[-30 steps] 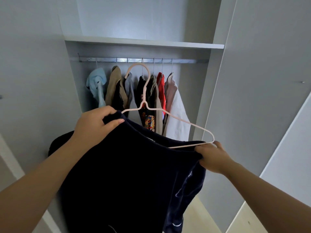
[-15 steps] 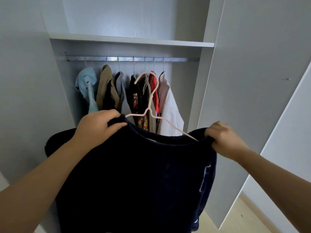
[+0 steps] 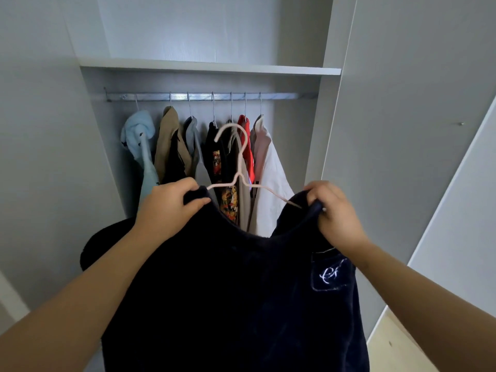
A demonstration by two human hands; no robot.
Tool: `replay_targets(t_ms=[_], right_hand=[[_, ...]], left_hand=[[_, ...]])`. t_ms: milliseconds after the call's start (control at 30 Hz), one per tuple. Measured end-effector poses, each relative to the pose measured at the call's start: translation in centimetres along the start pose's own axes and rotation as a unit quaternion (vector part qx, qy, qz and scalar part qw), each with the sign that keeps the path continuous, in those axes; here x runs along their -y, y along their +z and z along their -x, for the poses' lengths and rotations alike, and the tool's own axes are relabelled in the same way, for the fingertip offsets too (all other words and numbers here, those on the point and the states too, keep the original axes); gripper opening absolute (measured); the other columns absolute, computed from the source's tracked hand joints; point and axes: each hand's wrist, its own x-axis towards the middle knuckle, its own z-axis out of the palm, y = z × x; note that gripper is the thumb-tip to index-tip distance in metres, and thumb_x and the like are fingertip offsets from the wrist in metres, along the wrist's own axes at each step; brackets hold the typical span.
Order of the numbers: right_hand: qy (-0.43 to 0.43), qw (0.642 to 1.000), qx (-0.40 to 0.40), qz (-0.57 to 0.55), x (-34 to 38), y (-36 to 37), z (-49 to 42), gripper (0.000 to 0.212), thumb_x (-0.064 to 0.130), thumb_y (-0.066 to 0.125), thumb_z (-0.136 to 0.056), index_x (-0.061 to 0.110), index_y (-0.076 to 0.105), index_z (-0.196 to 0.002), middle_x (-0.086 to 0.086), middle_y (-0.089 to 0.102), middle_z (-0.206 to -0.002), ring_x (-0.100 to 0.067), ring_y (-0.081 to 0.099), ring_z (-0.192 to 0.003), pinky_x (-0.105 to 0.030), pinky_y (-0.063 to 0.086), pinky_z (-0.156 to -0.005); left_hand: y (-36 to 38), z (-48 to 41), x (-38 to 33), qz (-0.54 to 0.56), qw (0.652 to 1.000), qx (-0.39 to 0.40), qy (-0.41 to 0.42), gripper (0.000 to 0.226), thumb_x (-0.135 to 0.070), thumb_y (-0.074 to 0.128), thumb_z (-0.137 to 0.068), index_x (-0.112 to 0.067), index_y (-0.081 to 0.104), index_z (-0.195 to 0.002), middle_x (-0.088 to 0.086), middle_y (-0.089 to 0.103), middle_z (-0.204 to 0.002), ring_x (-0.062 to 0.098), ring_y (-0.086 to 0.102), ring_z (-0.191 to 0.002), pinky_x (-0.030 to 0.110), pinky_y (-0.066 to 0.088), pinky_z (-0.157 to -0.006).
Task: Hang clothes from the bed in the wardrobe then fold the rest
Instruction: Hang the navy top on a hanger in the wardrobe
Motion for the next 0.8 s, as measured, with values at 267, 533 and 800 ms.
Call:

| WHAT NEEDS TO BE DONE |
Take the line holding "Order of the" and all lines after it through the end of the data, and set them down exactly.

| SOLUTION TO THE PROBLEM |
Order of the numbers: right_hand: qy (-0.43 to 0.43), qw (0.642 to 1.000), qx (-0.40 to 0.40), qz (-0.57 to 0.55), x (-34 to 38), y (-36 to 37), z (-49 to 42), gripper (0.000 to 0.212), thumb_x (-0.064 to 0.130), thumb_y (-0.066 to 0.125), thumb_z (-0.136 to 0.056), index_x (-0.061 to 0.110), index_y (-0.076 to 0.105), index_z (-0.196 to 0.002), middle_x (-0.086 to 0.086), middle_y (-0.089 to 0.102), middle_z (-0.206 to -0.002), ring_x (-0.100 to 0.067), ring_y (-0.081 to 0.099), ring_z (-0.192 to 0.003), pinky_x (-0.105 to 0.030), pinky_y (-0.063 to 0.086), pinky_z (-0.156 to -0.005); left_hand: y (-36 to 38), z (-48 to 41), x (-38 to 33), qz (-0.54 to 0.56), qw (0.652 to 1.000), qx (-0.39 to 0.40), qy (-0.41 to 0.42), gripper (0.000 to 0.226), thumb_x (-0.135 to 0.070), thumb_y (-0.074 to 0.128), thumb_z (-0.137 to 0.068), index_x (-0.112 to 0.067), index_y (-0.081 to 0.104), index_z (-0.195 to 0.002), middle_x (-0.088 to 0.086), middle_y (-0.089 to 0.103), middle_z (-0.204 to 0.002), ring_x (-0.062 to 0.098), ring_y (-0.086 to 0.102), ring_z (-0.191 to 0.002), pinky_x (-0.030 to 0.110), pinky_y (-0.066 to 0.088), pinky_z (-0.157 to -0.006).
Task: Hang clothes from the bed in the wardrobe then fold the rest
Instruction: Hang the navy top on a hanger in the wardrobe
Motion for the next 0.8 s, as measured, with values at 267, 533 and 800 ms.
Call:

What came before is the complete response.